## Exercise
Once you find the line with "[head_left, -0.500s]" in the entries below, print it and each line after it up to and including the line with "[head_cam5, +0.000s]", exactly, without pictures.

- Opening Delimiter -

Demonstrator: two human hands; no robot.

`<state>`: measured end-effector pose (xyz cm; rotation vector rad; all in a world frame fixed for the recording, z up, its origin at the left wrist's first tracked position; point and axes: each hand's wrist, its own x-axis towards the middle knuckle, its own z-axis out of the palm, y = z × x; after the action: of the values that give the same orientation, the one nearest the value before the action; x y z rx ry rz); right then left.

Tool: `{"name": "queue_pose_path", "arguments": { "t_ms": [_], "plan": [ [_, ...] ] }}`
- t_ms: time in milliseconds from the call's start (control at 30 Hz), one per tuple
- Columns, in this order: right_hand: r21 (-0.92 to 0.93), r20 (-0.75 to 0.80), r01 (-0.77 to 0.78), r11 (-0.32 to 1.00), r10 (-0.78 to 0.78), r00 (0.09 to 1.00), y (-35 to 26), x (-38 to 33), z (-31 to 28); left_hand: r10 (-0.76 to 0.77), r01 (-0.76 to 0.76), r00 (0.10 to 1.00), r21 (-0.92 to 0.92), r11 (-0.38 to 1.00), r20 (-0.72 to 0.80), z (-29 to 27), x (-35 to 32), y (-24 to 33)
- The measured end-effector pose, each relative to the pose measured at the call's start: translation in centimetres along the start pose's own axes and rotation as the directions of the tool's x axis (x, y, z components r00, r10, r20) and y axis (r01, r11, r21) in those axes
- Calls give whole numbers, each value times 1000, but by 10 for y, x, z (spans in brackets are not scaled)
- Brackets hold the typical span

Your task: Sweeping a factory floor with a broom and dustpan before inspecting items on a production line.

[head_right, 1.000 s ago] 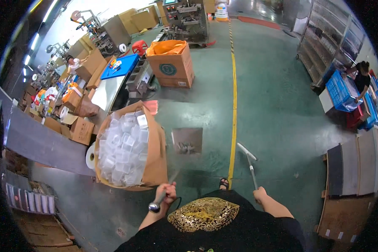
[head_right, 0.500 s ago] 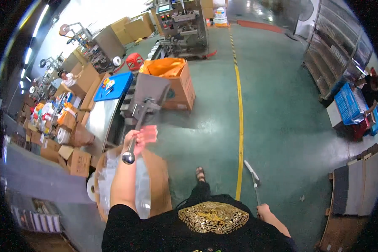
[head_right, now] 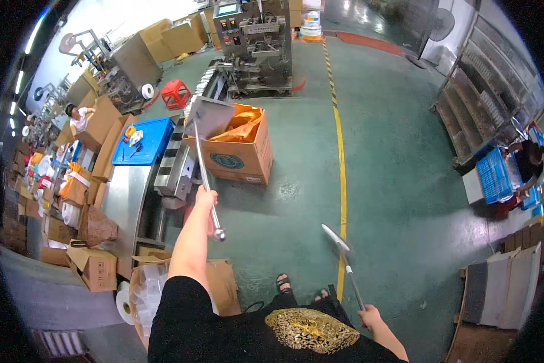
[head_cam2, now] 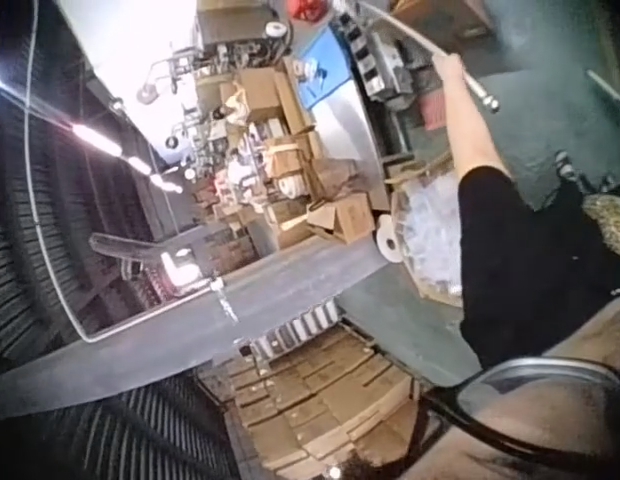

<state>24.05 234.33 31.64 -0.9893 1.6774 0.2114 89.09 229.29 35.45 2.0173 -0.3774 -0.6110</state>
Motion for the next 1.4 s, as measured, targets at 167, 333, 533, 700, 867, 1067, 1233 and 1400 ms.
{"name": "queue_pose_path", "arguments": {
  "t_ms": [167, 333, 533, 700, 867, 1067, 1233, 1400],
  "plan": [
    [-160, -17, 78, 984, -82, 996, -32, 8, -26, 72, -17, 992, 452, 892, -104, 33, -8, -7],
    [-376, 58, 111, 920, -96, 994, -55, 42, -73, 67, 2, 990, 479, 878, -127, 55, -24, 9],
    [-635, 112, 185, 750, -147, 983, -74, 101, -147, 21, 50, 991, 522, 851, -129, 78, -41, 25],
    [-779, 187, 242, 579, -155, 970, -92, 147, -173, 206, -77, 932, 395, 915, -298, 79, -63, 39],
    [-773, 228, 259, 580, -128, 965, -134, 180, -180, 88, -102, 994, -298, 949, -60, 53, -152, 65],
    [-395, 679, 555, 732, -174, 713, -195, 177, -154, 168, 65, 950, -694, 717, 263, 31, -323, 65],
    [-253, 694, -194, 948, 318, 646, -223, 151, -122, 19, 546, 837, -834, -72, 547, 70, -419, 19],
    [-191, 562, -111, 975, 202, 802, -205, 125, -98, -86, 608, 777, -779, -151, 623, 106, -469, -31]
  ]
}}
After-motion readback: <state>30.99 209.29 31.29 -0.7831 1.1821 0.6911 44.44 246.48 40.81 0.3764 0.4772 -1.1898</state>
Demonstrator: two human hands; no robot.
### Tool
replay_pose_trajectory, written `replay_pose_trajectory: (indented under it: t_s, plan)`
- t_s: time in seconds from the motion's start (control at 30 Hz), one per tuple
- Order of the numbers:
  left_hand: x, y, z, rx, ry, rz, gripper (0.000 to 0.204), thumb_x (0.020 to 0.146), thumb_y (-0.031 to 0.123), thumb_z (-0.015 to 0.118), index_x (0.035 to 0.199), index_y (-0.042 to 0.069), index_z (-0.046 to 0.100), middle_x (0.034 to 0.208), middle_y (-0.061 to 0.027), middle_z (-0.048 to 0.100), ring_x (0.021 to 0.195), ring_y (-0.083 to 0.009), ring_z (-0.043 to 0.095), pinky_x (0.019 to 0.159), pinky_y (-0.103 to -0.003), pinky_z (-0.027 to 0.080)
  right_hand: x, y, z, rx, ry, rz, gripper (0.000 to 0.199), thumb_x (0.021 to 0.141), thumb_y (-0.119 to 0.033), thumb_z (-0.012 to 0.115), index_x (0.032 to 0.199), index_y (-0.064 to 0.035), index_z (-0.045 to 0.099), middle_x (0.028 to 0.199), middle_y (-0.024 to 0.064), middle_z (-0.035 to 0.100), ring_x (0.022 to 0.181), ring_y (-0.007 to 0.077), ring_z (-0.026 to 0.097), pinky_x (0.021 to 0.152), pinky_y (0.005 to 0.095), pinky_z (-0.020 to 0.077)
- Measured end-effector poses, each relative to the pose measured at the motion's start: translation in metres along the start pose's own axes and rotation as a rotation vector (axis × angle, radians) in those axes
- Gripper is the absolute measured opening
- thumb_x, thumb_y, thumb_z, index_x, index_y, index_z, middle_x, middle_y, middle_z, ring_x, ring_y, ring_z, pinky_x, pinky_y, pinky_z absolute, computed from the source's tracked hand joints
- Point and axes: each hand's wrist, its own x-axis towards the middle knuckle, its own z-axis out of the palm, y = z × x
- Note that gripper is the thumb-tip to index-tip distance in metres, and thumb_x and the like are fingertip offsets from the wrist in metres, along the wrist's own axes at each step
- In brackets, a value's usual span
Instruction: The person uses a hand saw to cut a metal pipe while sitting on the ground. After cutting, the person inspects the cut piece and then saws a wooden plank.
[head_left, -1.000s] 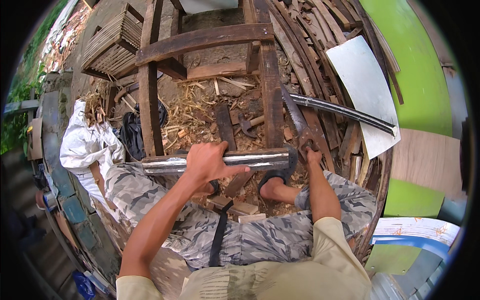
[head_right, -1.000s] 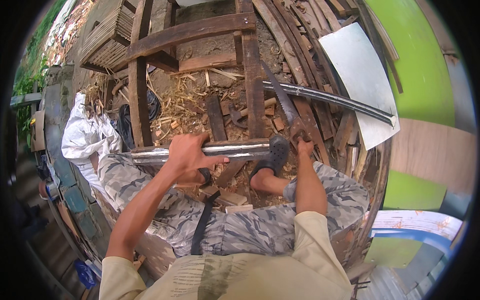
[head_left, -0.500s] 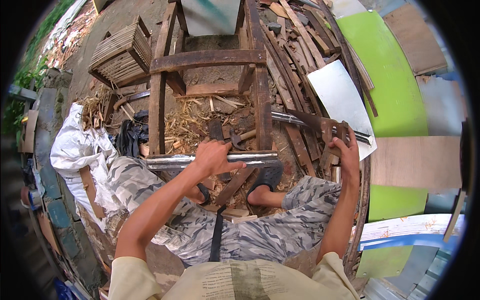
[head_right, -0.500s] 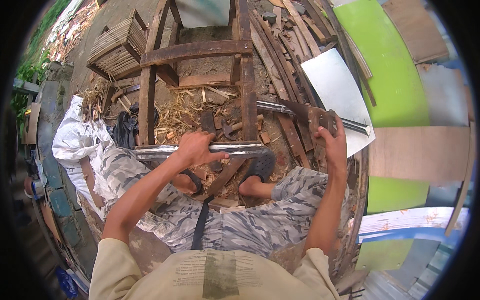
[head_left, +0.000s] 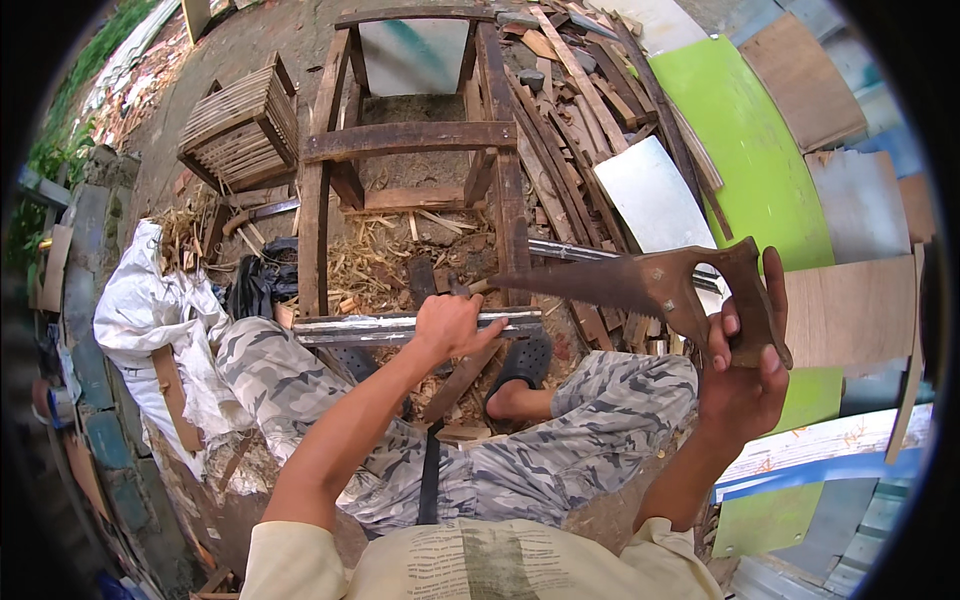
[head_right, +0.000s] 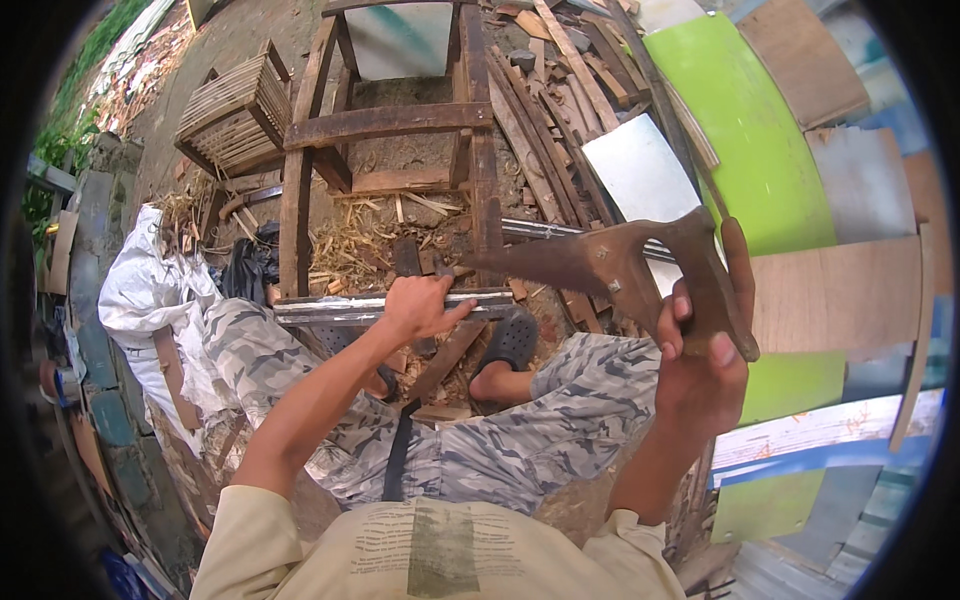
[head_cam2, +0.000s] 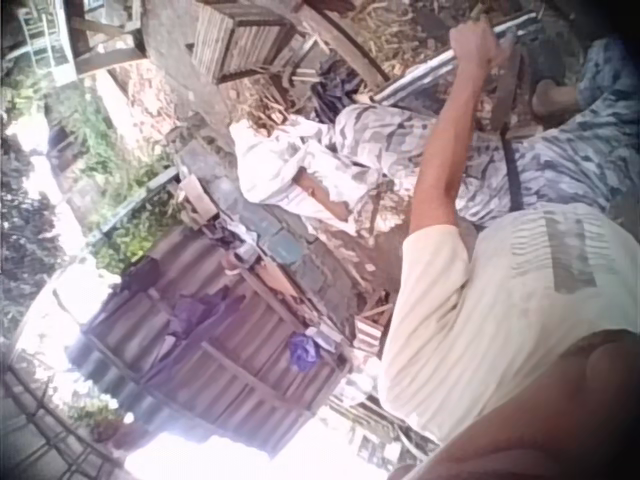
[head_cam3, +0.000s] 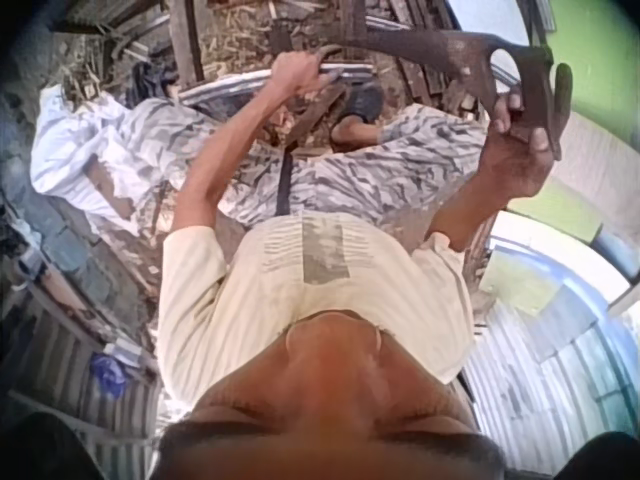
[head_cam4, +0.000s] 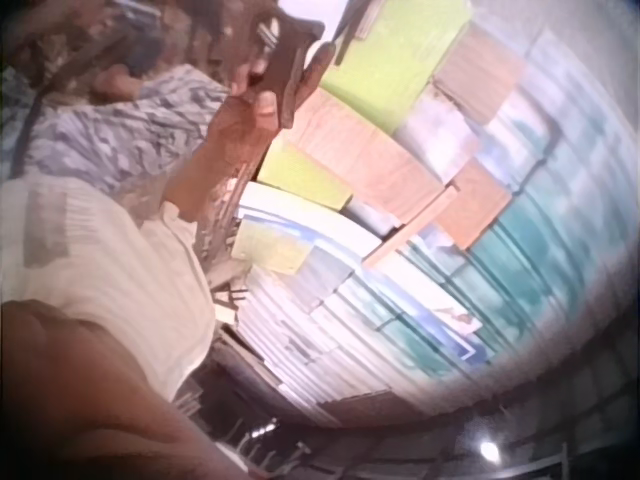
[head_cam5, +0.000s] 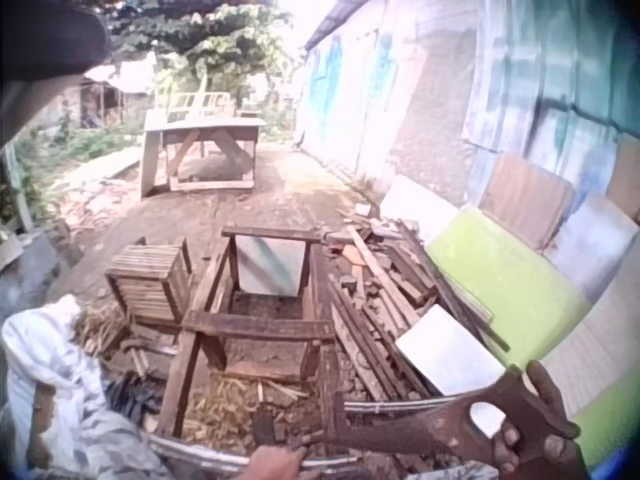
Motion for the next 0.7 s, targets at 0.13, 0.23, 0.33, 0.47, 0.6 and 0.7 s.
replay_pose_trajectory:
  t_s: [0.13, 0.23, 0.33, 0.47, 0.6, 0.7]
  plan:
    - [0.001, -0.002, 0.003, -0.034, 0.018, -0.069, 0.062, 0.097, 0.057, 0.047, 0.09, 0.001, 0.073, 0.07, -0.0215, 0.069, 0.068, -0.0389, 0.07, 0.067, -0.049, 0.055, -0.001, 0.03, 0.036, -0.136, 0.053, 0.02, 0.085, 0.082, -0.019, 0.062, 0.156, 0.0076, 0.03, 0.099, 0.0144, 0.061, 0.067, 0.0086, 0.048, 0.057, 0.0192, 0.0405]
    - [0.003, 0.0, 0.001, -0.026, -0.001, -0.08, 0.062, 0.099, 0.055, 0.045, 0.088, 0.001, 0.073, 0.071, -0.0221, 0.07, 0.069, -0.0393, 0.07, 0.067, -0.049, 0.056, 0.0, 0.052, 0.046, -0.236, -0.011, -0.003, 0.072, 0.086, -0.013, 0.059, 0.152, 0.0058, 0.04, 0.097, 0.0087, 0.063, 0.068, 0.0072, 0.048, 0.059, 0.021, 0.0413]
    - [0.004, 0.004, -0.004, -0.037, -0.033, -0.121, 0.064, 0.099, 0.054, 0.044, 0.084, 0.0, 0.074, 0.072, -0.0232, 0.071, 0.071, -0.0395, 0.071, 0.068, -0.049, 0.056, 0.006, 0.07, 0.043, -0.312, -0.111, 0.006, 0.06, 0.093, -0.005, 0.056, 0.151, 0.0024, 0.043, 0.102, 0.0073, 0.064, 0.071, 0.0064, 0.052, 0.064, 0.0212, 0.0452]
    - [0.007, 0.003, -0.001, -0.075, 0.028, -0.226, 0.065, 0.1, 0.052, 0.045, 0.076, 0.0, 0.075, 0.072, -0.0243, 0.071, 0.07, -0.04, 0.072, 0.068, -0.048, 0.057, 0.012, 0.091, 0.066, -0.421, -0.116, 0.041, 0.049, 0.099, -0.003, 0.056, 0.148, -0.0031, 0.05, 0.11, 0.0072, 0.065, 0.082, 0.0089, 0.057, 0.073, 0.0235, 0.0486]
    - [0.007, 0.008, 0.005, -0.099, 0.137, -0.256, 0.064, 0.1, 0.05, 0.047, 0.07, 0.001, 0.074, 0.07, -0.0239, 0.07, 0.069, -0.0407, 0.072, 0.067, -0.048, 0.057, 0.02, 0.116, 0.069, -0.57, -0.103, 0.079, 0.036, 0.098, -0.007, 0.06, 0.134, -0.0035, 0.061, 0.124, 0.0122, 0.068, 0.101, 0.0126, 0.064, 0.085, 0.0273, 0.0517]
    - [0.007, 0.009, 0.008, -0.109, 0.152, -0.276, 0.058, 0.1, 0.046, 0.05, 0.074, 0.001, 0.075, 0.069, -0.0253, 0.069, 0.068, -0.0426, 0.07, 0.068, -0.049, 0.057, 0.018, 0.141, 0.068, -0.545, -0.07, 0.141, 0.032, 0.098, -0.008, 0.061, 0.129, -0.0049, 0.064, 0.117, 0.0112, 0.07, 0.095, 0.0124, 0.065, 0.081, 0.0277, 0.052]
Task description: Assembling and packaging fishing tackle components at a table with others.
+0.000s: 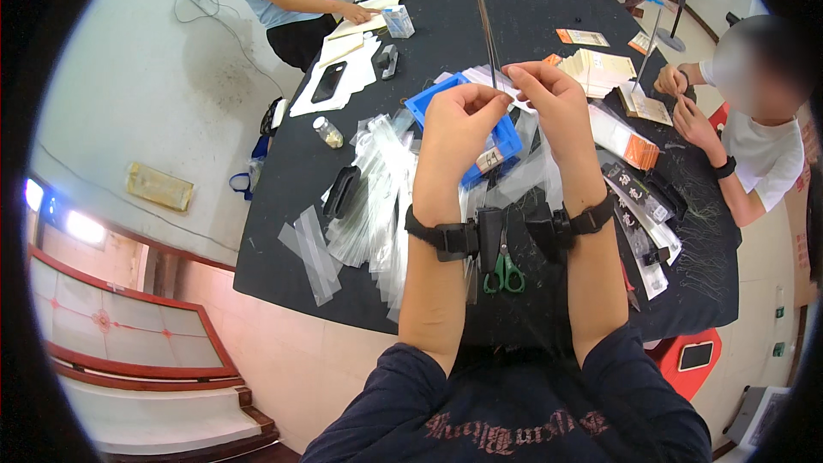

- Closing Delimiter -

## Result of this exercise
[head_left, -0.500s] 
[head_right, -0.500s] 
[head_left, +0.000s] 
[head_right, +0.000s] 
[head_cam2, +0.000s] 
[head_cam3, +0.000s] 
[head_cam4, +0.000s] 
[head_cam5, +0.000s] 

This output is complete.